So, WTF is a Dipset Christmas? Seriously? I mean, didn’t you learn from Snoop Dogg? Has there been a good Christmas rap song since “Christmas in Hollis”? The answer is no. Get the fuck outta here with that shit. Did anyone really buy a Dipset Christmas cd? If so, you should stop reading this, get up from your broken down ass Dell piece of shit computer, walk into traffic and lie down. I’m sure Jimmy will stop and save you. Stallllliiiiiin’...
Jim Jones... At first, I was gonna go in on his name but then after some Wikipedia searching, I realized that it’s actually a good fit. Jim Jones, Sr. was responsible for leading over 900 to their deaths via mass suicide. Jim Jones, Jr. is responsible for making millions want to kill themselves for being tortured with “Ballin’” ringtones, radio play and that stupid ass dance. So, point for junior! Good name selection. This dude is simply boring though. That’s why VH1 didn’t move forward with the reality show. It could have all been summed up in one episode, similar to how all of his singles, albums and lyrics can be summed up in one song. It’s the same shit over and over again to different beats. I can already see the VH1 executives sitting in a board room, screening the pilot. “Who is this again?” “This is that Ballin’ guy.” “Oh yeah, I like that song. I bought that ringtone for my 5-year old. It came with a bunch of free coasters too!” “No, those were Jim’s cd’s.” “Ohhhhh. Well, I like his belt buckle. I have the same one.” Dude is not interesting, he takes shots at rappers who would crush him lyrically and they booted Cam from his own group. Cam was the most entertaining one! In summary, what’s the difference between Jimmy and Soulja Boy? The answer? Hometowns. Dame Dash can’t save you. And what’s up with the plays?? I’m sure even Diddy is like, “I run this city... And this playhouse too.”

Oh and then there’s Juelz. I want so much to like him but simply cannot. After I stole his album from the internet and tried to stomach 20 or so songs of his lack-of-attention yelping (AY! Look at me! Look at me! AY! AY!), I realized that even with a Rakim video cameo, there will be no seal of approval from me.
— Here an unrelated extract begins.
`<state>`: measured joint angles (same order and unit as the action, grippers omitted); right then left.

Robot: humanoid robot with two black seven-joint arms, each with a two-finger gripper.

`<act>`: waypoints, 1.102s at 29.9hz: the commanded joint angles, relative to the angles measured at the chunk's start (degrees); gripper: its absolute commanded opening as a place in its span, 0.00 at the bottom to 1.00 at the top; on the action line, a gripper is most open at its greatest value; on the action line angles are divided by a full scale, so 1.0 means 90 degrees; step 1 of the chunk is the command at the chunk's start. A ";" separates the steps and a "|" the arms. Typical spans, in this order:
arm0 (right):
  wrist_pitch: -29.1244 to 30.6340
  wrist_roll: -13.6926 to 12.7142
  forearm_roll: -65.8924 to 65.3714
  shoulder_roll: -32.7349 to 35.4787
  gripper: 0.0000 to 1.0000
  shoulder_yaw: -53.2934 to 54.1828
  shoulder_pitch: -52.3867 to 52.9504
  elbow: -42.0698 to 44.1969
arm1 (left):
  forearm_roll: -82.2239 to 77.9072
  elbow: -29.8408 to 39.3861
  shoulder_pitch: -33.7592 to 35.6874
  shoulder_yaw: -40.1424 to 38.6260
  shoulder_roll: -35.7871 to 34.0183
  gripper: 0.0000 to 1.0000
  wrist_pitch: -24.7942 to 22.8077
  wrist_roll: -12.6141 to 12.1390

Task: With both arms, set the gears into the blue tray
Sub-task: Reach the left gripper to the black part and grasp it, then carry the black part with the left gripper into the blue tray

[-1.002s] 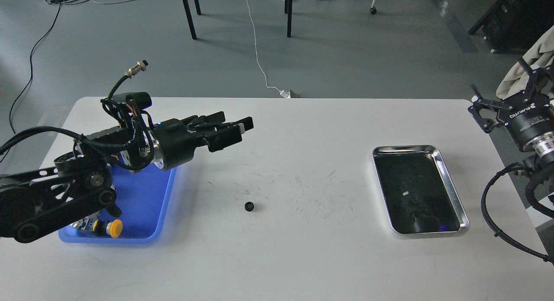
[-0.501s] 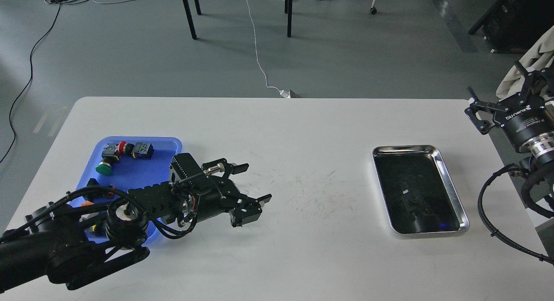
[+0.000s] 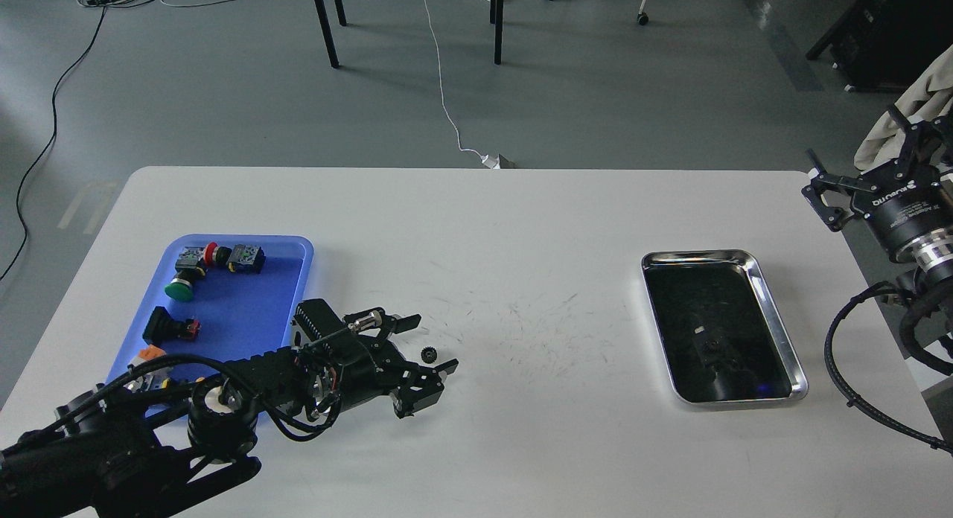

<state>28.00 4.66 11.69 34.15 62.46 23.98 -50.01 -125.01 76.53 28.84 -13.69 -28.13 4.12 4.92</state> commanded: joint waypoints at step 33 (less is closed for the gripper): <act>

The bandana thing is funny to look at, their whole style of clothes they stole from black skateboarders and white boys they don't respect otherwise, and the music is like lullabies. Chicks dig him, so he has that working for him, but outside of that, ehhhhhhhhh. I think his career is f’d in the a... No homo.

As for the rest, I have one question for you... WHO ARE YOU? And an even better one: WHO CARES? The answer? Nobody. I get 40 Cal confused with 40 Glocc (a whole OTHER story altogether) and I get JR Writer confused with... Actually, I don’t. There is no confusion. He’s just another rapper with nothing new to say. I’m having a hard time finishing this article because it’s boring writing about them.
And with that said, please be more selective with what you listen to. I’m not saying that Dipshit isn’t hip hop. I am simply saying that for every Rakim, there were a thousand Greyson and Jason’s... “WHO?” My point, exactly.
And before you comment, know that I don’t care. It’s my blog. Get your own.
Kiss my whole ass,
Montana.
PS -
“Pop Champagne”? Really? Seriously? Aaaaaaargh!